Galapagos Penguins

 

By Nick Branca

The Galapagos Penguin is an amazing animal.  I chose to research this carnivorous animal for many reasons. One of these reasons is because I thought that it was so odd that there are penguins in warm places and living on islands!!! The only time that I thought I would ever see that was in a dream or some made up book.  I was surprised to learn that there are penguins living in warm tropical places. I don't know about you but I do know that I always thought that penguins lived in very cold places but clearly this was not the truth. I dedicate this book to my mom because she loves to go to new places and loves the Galapagos a lot because her favorite animals live there, turtles!

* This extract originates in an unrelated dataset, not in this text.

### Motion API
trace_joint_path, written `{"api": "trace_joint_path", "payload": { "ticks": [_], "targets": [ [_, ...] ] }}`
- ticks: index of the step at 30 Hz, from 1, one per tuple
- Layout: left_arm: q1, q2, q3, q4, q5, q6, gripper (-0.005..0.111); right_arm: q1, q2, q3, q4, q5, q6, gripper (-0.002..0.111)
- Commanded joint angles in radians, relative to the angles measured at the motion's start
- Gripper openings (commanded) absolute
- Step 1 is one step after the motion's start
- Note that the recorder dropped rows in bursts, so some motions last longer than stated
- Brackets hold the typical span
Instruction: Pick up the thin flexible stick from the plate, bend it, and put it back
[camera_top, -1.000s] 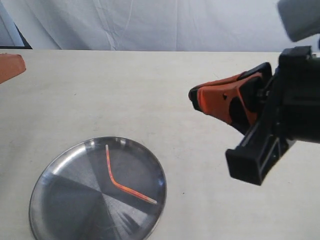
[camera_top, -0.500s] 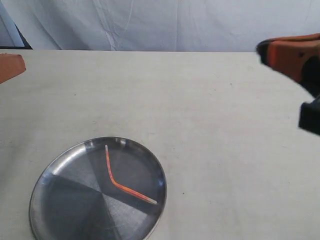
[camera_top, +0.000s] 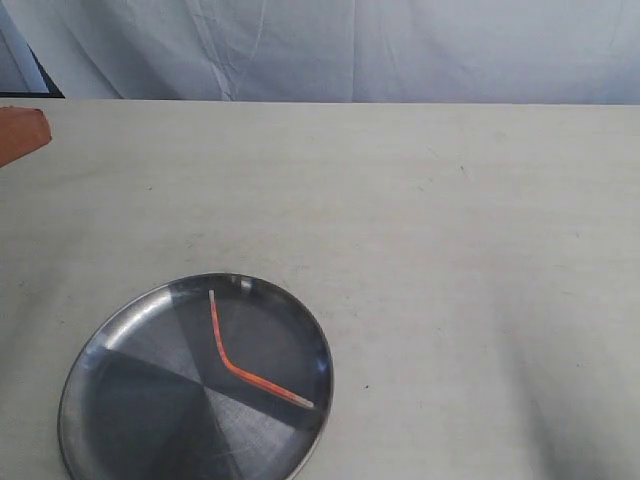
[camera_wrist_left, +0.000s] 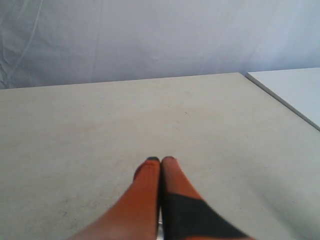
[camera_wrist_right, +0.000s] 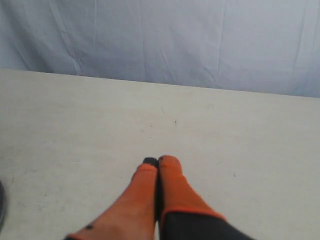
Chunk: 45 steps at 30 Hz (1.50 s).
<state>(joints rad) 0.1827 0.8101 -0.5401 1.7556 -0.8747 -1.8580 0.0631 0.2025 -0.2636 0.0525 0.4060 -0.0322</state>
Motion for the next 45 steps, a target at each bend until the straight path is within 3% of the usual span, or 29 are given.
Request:
{"api": "trace_joint_path", "payload": {
  "ticks": [1, 11, 29, 33, 40, 45],
  "targets": [
    [-0.004, -0.004, 0.000, -0.011, 0.007, 0.004, 0.000, -0.005, -0.120, 0.134, -0.003, -0.058, 0.007, -0.001],
    [-0.004, -0.004, 0.000, -0.011, 0.007, 0.004, 0.000, -0.005, -0.176, 0.264, 0.005, -0.057, 0.007, -0.001],
    [-0.006, -0.032, 0.000, -0.011, 0.011, 0.004, 0.000, -0.003, -0.176, 0.264, 0.007, -0.063, 0.007, -0.001],
    [-0.006, -0.105, 0.001, -0.011, 0.131, 0.005, 0.000, -0.003, -0.176, 0.264, 0.007, -0.072, 0.007, -0.001],
    [-0.080, -0.272, 0.087, -0.011, 0.460, 0.007, 0.000, -0.003, -0.176, 0.264, 0.007, -0.072, 0.007, -0.001],
    [-0.144, -0.387, 0.202, -0.227, 0.712, 0.117, 0.000, -0.003, -0.176, 0.264, 0.007, -0.072, 0.007, -0.001]
  ]
}}
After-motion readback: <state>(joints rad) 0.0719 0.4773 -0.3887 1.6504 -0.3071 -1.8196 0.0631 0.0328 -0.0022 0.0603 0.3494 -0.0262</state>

Dedication and Introduction

Table of Contents

Chapter One......Page 4

 

 

 

Chapter Two.....Page 10

 

 

 

Chapter Three.....Page 15

 

 

 

Glossary......21

 

 

 

Bibliography......22

Chapter One: Early Life

Did you know that there is three critical steps for a penguin to have in it's early life in order to survive in its full lifespan? Well first the penguins have a sequence, then after this they have to think about what they will do about the chick and finally they need to make sure there is good enough conditions. So if all of these things go well the baby penguin will have a very good early life.

 

First they will have to find a mate. Once they find a mate they will stay together for the rest of their lives. Then the pair will then need to find a spot to build the nest by. Some common places were Galapagos Penguins build their nests is in crevices or other depressions in lava rock. They may also dig burrows if they feel that will keep their nest safer.

 

Researchers have also found that these penguins don't have a specific breeding season. Once the penguins do this they will need to make sure that their surrounding area has good enough conditions in order to have a chick. The water temperature has to be under seventy seven degrees fahrenheit. The penguins must also have to find that the sea has a lot of food and other creatures in order to have enough food for the young chick. In addition to this while one penguin goes out to hunt for food the other must stand watch by the nest in case one of the many Galapagos penguins predators are on the prowl.

 

 

Also the sea needs to be flourishing with plenty of food resources. These resources must also have lots of nutrients so the penguins can bring up the chick healthy. It is critical for the chick to be healthy because if it's not it will not be able to survive in the wild. Finally once the female lays the average of two big white eggs. They will need to feed the chicks and keep them warm. Sadly usually only one chick survives. surprisingly though the chicks are usually on their own within sixty to sixty five days of hatching.

 

So in order for a baby penguin to grow up and survive on it's own the parents must go through a sequence, make sure all the conditions are good and then bring them up with the skills of how to hunt, swim and know who their predators are. If the penguins are trained with all these abilities they are certain to have a full life span.

 

Chapter Two: Habitat

Did you know that the Galapagos Penguins is the only penguin that lives in the northern hemisphere? You probably didn't that's because these animals don't have to much of a population and they don't live here in the United States instead they live in the Galapagos. But in order for a penguin to live in a place like this the place must be in good condition, have a supportive living space and have cooperative geological features. These things are very beneficial to a Galapagos Penguins habitat.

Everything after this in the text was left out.